Singapore's air quality has taken a hit as forest fires in neighboring Indonesia. The Pollutant Standards Index (PSI) hit the "unhealthy" 100-plus range for the first time this year in the last two weeks, hitting as high as 150. This is not the first time that Indonesian forest fires have made its impact felt across borders. In 1997, Indonesian fires caused the PSI in Singapore to hit a record 226. The haze, as it is euphemistically termed, has has directly had direct economic consequences for the tiny island-state, costing Singapore in 1997 an estimated US$300 million (including lost tourism revenues and respiratory health costs) and US$50 million since September of this year. Its bitter pill for Singapore, which has tough environmental standards and prides itself as being "clean and green," to swallow.
The traditionally-cited causes of the Indonesian forest fires have been the poor logging practices driven by shifting cultivators, and in the case of 1997, especially dry weather brought on by the El Nino climatic phenomenon. The deep irony is that the slash-and-burn logging that has created the fires in 2006 is a product of the frenzied drive to cultivate biodiesel crops such as oil palm (see Businessweek.com article).
Sustained high oil prices have pushed biofuel investments over the tipping point, not just in the U.S. but also in China and Southeast Asia. Investors have been throwing heaps of cash into the ethanol/biofuels sectors, underlined by a couple of high profile IPOs (Aventine and VeraSun) in the US stockmarkets. GreenCarCongress has been tracking the swell of news of the big investments that the likes of Malaysia and Indonesia--the worlds largest producers of palm oil--are making biofuels, particularly as derived from oil palm. The international NGO Friends of the Earth (FOE) has been very vocal about the unsustainability of such oil palm plantations (See the FOE report- "Oil for Ape scandal").
As excerpted from the businessweek.com article:
"Why are we burning our forests to plant something that we have been told will be clean, environmentally friendly fuel?" asks S.M. Idris, chairman of environmental lobby group Sahabat Alam Malaysia. "This is technology gone mad."
Hong Kong Redux
The timing of the Singapore haze is ironic because of recent press coverage of deteriorating air quality in Hong Kong, a victim of manufacturing-intensive industrial pollution from neighboring Guangdong province. The Wall Street Journal (Oct. 18, reproduced here, and related blog posting on The China Expat here) reports that status of Hong Kong's preeminence as Asia's financial capital is at risk, as evidenced by the relocation of various hedge funds relocate to Singapore because of the bad Hong Kong air.

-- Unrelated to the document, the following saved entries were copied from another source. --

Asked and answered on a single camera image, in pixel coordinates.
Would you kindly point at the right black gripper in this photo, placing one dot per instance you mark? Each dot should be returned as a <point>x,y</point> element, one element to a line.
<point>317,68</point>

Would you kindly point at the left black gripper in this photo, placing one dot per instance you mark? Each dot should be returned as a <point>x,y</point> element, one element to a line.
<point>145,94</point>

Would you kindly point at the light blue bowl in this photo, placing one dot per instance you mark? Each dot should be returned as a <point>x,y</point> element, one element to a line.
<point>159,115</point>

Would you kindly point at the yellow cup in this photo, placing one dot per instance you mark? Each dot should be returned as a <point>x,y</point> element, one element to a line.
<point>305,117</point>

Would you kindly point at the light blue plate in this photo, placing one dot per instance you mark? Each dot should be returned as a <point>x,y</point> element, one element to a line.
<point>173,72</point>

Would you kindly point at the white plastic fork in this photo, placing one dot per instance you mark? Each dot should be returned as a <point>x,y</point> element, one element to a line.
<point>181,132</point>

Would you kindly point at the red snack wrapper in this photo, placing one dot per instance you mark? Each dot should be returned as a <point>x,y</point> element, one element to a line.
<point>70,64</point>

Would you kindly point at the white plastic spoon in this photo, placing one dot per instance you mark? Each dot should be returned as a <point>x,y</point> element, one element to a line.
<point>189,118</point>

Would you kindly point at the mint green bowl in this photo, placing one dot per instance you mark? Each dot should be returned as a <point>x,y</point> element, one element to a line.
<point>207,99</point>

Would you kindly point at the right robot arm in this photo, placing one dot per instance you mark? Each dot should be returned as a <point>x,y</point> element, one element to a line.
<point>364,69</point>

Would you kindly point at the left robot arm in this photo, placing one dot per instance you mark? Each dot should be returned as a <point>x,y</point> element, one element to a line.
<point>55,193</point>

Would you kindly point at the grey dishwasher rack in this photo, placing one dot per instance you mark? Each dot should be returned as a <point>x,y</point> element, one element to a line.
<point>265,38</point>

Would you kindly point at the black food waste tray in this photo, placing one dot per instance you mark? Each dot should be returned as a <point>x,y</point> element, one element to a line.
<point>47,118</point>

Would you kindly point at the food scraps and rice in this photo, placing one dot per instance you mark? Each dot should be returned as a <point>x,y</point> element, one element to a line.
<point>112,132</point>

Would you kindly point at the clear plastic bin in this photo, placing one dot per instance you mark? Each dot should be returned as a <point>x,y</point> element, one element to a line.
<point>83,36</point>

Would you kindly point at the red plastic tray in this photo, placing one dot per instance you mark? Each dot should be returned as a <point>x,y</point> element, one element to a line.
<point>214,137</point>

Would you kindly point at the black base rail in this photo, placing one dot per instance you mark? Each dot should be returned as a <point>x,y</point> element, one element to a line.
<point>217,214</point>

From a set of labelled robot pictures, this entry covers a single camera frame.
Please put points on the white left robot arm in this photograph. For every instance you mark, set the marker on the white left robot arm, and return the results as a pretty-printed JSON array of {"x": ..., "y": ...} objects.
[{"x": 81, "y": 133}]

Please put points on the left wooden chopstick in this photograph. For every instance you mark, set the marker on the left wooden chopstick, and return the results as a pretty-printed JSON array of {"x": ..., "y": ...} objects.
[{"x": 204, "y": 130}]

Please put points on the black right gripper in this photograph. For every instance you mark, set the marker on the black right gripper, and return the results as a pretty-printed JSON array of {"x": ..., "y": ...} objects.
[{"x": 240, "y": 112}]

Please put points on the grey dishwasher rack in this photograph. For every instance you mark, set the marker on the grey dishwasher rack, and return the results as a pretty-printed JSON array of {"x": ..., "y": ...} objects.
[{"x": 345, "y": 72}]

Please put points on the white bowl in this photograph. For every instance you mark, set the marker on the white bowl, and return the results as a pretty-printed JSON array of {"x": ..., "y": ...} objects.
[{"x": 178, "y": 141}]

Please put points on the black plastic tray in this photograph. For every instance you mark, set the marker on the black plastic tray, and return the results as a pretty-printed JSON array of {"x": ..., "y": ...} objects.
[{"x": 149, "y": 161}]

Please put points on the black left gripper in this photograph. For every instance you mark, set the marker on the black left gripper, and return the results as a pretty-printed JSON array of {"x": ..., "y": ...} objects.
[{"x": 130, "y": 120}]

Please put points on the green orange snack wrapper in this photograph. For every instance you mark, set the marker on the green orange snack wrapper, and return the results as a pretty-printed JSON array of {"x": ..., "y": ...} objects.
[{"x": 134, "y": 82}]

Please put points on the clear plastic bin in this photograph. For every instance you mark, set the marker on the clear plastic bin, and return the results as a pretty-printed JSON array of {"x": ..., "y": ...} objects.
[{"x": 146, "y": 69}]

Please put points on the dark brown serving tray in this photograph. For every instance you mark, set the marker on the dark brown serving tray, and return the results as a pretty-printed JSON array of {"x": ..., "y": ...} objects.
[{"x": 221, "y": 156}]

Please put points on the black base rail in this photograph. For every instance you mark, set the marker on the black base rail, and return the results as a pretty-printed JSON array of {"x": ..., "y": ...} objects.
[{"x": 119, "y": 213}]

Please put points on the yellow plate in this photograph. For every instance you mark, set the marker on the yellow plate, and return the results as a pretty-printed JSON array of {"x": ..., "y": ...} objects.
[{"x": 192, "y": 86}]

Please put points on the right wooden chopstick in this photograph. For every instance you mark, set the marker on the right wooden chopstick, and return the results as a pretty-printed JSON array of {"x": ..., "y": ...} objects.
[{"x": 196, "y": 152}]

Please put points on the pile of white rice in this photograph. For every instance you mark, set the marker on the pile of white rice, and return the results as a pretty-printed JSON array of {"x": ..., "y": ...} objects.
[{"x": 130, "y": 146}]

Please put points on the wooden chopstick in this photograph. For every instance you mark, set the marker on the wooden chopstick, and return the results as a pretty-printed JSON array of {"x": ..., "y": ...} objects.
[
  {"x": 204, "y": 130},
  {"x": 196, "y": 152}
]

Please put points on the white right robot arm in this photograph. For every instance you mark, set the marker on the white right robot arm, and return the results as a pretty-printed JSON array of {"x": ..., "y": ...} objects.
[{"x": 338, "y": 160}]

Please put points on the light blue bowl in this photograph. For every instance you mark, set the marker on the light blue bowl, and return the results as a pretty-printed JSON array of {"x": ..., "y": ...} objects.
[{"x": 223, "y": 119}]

It is at one level tragic that these hedge funds have traded one bad for another. It underscores why law alone, because of its existence is boxed in by geopolitical boundaries, can never be a complete solution. And perhaps it will impress upon the high financiers, like those in Singapore and Hong Kong, to consider the ecological and social implications of their investment allocations.